For all of her frustration, Lantz says her relationship with Speaker Chopp has been "very, very close" since he rallied to the cause of building a new Tacoma Narrows Bridge with public, not private, funds. Lantz is generous in her praise of Chopp. "I have felt loyal, devoted, respectful, in awe of his political power and impressed with how – more often than not – he's just right-on on the issues. He's a brilliant strategist and visionary thinker."
But Lantz thinks that as Chopp's majority in the House has grown, there's been a paradigm shift. She says he's "now in the proverbial [role of] herding cats within the ... caucus." And she thinks he's failed to use his political capital and political acumen to pass key pieces of legislation that would have benefitted the public. Lantz calls these "lost opportunities."
Chopp declined the opportunity to respond to Lantz's criticism.
As she prepares to leave the Legislature, Lantz - declaring herself an "elder" – says her words of advice for Chopp and fellow lawmakers are the following: "Don't forget your soul, and I don't say it just to Frank, I say it to everybody sitting out there. ... Operating in this environment from a core values system and a vision is what will ... give you success."
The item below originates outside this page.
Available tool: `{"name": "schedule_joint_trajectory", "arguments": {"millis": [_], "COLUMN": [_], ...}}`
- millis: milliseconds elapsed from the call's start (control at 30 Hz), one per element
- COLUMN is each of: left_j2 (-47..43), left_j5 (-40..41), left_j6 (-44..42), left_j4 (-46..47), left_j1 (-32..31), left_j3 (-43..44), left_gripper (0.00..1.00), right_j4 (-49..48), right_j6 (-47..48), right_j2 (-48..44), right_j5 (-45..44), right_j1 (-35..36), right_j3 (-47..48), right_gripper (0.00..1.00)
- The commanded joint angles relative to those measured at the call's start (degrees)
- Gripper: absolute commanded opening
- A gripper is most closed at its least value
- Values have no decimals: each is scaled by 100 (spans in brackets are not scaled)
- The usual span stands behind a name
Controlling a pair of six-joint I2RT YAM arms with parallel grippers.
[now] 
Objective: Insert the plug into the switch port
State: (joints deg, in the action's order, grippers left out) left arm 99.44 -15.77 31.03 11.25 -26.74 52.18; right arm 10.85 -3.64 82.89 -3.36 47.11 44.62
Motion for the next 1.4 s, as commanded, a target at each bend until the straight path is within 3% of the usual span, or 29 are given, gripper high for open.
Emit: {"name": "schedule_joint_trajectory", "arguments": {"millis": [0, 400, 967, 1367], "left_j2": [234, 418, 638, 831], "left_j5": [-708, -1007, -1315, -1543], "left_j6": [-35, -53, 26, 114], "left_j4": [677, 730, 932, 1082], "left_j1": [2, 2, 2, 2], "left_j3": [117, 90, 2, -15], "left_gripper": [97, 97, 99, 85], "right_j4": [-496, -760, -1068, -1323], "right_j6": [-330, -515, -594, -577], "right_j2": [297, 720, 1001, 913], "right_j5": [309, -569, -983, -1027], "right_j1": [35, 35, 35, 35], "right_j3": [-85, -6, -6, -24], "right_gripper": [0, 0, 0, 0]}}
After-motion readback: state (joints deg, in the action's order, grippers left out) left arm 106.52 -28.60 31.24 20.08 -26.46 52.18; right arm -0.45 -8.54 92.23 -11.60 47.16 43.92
Despite her recent disappointments, Lantz describes her career in the Legislature as "fabulous" and says she's leaving on a good note and with a sense of accomplishment. Besides the new Tacoma Narrows Bridge, she's especially proud of education reform over the past decade. She says she wouldn't trade a day of her legislative career. And she still has faith that the legislative system usually finds a balance somewhere in the middle of vexing policy issues.
Lantz says the pinnacle of her time in Olympia came on her 70th birthday in February. Her husband held a surprise party at the house Lantz rents in Olympia during session. Gov. Chris Gregoire, Chopp, and Lantz's judiciary committee staff were among the attendees.
"I just felt so completely blessed. And that night was when I told my husband this is it, why shouldn't I know when it's time to go out totally on top?"
As an aside, Majority Leader Kessler says Speaker Chopp desperately sought to convince Lantz to run again - Democrats don't want to lose that important swing seat. "The speaker has been asking and begging, he's taken her out dinner, he's taken her and her husband out to dinner, he's gotten on his knees, he's done everything to ask her to please run again," relates Kessler. "And this time she really just felt like, 'Listen, I need to go to the next step in my life and I don't want to do this again.'"
Kessler adds that, "Frank has finally let go."